Ich habe dann irgendwann gegen halb zehn Uhr das Feld geräumt, den Boliden mit den neu bzw umgepackten Koffern & Co bestückt und mich auf den Weg gemacht. Beim Coal Miner Campground von gestern abend hole ich mir dann noch einen grossen Becher Kaffee und mache mich auf den Weg nach Dawson.
Auf der To-Do-Liste in meinem Travelbook für diesen Streckenabschnitt stand in erster Linie ein möglicher Hike bei den Five Fingers Rapids, aber es regnet dort dann dermassen stark, dass ich nach ein paar schnellen Fotos unverrichteter Dinge das Feld räume.
Unterwegs wird es zwar immer wieder mal trocken und stellenweise sogar kurz sonnig, das hält in der Regel aber nicht lange an, und so spule ich primär die Kilometer nach Dawson ab, höre dabei eines der Hörbucher aus dem Fundus und geniesse hauptsächlich die Weite und Leere des kanadischen Nordens.
Am späten Nachmittag gelange ich dann in Dawson an, wo ich für die nächsten beiden Nächte ein Zimmer in Bombay Peggy’s Inn & Pub gebucht habe. Nach eigener Aussage ist das Peggy’s das einzige Bed & Breakfast in Dawson, das früher ein Bordell war – das Haus wurde Anfangs der 1900er Jahre gebaut und die namensgebende ehemalige Besitzerin «Bombay Peggy» war eine ehemaliger Can Can Tänzerin, die im Haus eine Schwarzbrennerei und ein Bordell betrieb.
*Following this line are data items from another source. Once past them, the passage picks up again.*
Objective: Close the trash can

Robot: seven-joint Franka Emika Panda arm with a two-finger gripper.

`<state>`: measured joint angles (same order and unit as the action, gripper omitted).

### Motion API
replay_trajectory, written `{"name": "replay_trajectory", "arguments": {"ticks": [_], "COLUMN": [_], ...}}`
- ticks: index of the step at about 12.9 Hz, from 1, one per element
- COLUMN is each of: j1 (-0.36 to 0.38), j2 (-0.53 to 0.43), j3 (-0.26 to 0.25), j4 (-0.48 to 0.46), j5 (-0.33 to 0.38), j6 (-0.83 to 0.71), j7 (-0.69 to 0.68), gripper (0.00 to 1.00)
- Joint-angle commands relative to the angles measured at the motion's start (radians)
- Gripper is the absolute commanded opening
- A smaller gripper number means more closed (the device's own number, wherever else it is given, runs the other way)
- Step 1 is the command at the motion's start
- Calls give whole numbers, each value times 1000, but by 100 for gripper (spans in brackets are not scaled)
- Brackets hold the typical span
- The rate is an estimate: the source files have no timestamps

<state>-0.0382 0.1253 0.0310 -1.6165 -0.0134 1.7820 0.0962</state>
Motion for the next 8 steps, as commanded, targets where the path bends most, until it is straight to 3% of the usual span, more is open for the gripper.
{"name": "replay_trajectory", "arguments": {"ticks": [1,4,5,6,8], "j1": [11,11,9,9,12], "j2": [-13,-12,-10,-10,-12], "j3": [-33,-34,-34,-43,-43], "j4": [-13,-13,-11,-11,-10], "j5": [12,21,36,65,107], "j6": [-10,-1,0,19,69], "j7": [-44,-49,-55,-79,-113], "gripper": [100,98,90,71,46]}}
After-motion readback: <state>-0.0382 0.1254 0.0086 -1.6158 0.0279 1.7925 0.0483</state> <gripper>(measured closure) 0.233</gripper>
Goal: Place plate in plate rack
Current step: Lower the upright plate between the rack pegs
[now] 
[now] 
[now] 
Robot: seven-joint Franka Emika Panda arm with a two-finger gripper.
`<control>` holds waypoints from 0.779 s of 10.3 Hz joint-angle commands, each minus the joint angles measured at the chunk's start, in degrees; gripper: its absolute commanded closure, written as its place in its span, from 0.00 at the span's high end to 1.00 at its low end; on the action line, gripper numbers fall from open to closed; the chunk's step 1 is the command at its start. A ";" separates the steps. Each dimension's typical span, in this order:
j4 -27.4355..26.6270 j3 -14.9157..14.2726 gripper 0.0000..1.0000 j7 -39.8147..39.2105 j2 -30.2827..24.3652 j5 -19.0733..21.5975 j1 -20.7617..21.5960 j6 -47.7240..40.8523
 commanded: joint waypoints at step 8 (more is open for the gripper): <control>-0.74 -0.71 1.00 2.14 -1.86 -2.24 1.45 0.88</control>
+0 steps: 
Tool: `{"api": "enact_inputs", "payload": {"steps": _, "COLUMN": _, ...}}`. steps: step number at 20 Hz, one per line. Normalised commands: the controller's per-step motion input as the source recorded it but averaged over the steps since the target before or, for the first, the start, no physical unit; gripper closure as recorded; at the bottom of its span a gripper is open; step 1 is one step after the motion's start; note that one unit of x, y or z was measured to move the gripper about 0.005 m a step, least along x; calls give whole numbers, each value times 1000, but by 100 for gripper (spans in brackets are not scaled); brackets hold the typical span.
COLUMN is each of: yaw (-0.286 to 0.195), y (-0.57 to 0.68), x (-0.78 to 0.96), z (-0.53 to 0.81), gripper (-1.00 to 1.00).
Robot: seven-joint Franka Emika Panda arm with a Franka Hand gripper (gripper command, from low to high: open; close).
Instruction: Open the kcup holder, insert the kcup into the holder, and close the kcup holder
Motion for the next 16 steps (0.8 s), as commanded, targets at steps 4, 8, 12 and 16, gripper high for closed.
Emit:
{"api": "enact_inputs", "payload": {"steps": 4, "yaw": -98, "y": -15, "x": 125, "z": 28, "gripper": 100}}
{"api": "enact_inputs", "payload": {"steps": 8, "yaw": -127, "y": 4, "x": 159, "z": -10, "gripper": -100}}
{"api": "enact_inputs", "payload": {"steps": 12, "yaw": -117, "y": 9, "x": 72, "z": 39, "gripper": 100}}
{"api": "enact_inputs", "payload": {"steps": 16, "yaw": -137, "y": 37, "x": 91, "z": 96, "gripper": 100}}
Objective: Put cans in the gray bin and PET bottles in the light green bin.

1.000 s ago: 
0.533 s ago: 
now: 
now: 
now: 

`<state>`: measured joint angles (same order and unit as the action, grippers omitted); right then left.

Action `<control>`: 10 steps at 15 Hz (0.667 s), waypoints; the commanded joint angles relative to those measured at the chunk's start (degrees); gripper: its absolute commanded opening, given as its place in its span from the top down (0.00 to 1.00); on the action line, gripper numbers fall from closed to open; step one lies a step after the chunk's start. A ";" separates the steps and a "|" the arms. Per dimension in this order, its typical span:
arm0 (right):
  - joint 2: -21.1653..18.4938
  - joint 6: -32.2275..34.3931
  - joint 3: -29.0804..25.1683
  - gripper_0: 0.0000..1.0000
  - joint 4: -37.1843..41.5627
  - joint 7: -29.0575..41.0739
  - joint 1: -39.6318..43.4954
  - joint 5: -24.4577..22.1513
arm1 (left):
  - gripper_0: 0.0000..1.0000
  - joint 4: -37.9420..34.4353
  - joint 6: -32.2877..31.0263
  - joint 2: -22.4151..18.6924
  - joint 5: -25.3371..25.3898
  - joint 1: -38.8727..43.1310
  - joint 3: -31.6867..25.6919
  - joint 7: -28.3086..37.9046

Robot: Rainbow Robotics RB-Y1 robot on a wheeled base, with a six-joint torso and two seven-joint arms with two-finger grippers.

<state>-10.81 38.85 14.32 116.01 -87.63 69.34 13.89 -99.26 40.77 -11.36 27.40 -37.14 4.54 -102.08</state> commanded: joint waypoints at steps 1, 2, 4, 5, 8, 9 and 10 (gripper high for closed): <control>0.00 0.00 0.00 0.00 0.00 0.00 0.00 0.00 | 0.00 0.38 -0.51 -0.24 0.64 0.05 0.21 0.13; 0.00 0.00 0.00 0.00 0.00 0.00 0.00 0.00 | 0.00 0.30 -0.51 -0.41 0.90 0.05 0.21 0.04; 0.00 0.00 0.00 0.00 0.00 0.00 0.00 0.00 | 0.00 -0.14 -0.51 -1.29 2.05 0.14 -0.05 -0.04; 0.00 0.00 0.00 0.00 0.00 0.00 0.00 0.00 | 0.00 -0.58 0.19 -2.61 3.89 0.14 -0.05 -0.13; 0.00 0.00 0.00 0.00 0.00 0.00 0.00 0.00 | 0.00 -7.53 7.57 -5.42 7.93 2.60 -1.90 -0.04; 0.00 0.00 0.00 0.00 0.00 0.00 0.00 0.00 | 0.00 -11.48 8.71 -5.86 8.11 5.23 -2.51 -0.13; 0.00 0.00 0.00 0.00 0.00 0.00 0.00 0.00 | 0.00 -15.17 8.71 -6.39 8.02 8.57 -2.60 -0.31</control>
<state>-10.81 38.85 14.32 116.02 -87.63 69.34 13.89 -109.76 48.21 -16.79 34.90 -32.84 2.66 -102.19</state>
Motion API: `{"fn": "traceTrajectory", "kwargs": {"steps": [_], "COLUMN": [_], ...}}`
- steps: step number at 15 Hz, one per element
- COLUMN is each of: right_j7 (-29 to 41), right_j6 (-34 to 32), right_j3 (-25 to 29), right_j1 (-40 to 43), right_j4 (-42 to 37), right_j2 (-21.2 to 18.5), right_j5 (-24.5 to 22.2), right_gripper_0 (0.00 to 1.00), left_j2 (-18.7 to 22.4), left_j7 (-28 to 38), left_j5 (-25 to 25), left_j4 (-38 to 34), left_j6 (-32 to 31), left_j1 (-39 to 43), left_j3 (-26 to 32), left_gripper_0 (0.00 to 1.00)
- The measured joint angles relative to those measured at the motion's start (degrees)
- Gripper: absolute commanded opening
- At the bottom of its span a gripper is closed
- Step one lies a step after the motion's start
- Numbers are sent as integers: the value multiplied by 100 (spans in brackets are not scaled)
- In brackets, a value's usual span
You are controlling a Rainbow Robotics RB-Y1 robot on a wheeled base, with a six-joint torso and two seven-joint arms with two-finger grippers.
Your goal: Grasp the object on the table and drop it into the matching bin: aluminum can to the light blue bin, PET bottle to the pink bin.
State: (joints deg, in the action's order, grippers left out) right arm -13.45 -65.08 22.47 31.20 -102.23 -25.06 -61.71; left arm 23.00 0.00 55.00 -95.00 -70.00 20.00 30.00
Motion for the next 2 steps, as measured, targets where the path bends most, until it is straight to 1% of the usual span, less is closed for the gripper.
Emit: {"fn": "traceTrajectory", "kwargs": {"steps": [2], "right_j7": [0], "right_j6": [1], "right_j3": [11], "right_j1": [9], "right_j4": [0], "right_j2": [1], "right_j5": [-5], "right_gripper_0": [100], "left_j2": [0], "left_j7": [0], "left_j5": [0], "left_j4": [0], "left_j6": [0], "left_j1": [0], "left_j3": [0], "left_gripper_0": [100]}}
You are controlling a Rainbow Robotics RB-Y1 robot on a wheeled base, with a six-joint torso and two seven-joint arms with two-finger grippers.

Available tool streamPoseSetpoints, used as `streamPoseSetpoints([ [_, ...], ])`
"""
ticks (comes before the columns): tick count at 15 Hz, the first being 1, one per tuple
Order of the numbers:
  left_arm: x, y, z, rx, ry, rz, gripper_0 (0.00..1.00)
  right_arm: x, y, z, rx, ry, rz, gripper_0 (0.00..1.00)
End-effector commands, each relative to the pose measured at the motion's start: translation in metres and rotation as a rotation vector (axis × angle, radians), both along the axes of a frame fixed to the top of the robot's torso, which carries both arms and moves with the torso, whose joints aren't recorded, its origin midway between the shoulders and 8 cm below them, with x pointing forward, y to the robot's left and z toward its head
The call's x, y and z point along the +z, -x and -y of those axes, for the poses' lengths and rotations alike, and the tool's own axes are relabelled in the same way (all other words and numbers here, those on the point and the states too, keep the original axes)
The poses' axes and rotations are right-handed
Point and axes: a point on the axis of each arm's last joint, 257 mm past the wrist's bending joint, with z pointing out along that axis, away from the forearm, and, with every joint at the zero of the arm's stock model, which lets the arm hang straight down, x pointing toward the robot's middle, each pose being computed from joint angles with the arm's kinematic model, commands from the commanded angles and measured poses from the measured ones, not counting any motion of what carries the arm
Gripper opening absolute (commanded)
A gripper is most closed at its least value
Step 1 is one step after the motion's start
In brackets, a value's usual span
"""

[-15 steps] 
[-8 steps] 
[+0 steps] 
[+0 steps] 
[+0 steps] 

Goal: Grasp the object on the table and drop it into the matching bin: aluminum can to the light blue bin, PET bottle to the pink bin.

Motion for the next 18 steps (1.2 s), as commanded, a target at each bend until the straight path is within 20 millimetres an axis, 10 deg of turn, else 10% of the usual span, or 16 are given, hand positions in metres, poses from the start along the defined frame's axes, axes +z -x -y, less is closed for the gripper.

Vor 20 Jahren wurde das Haus im Ort einige Blocks verlegt und anderthalb Jahre lang komplett renoviert, und gehört heute zu den bestwertesten B&Bs im Ort – daher habe ich hier eines der wenigen freien Zimmer gebucht, obwohl es nur noch Zimmer mit «shared bathrooms» gab, was sonst ja ein NoGo für micht ist. Mangels echter Alternativen im Ort, der jetzt am Wochenende voll mit Touris ist, war es den Versuch (hoffentlich) wert.
Das Bombay Peggy’s:
Die Gehwege sind grösstenteils mit Holzplanken befestigt, aber die Strassen sind ungeteert und nach dem Regen heute ziemlich matschig. Dafür gibt es immerhin genug Parkplätze:
Das mit einem anderen Gast geteilte Bad (sehr überschaubar!):
Der Gemeinschafts-Salon, in dem nachmittags kostenlos Sherry und Port für die Gäste kredenzt wird:
Impressionen aus Dawson:
Nachdem der hauseigene Pub im Peggy’s nur Alkohol, aber keine Mahlzeiten serviert, esse ich bei Klondike Kate’s zu Abend – auch eine der klassischen Anlaufstellen im Ort, bei denen man laut Tripadvisor gerne mal eine halbe Stunde bis Stunde auf einen Tisch warten muss, wo ich heute aber dank zeitiger Ankunft problemlos einen Platz bekomme.
Nach der eher durchwachsenen letzten Nacht und angesichts des immer noch wechselhaften Wetters ziehe ich mich dann relativ früh in mein Zimmer zurück und lege mich früh aufs Ohr, hoffend dass der bis 1 Uhr morgens geöffnete Pub & dessen Gäste mir diese Nacht trotzdem etwas mehr Schlaf gönnen werden als der Schnarchsack in der letzten.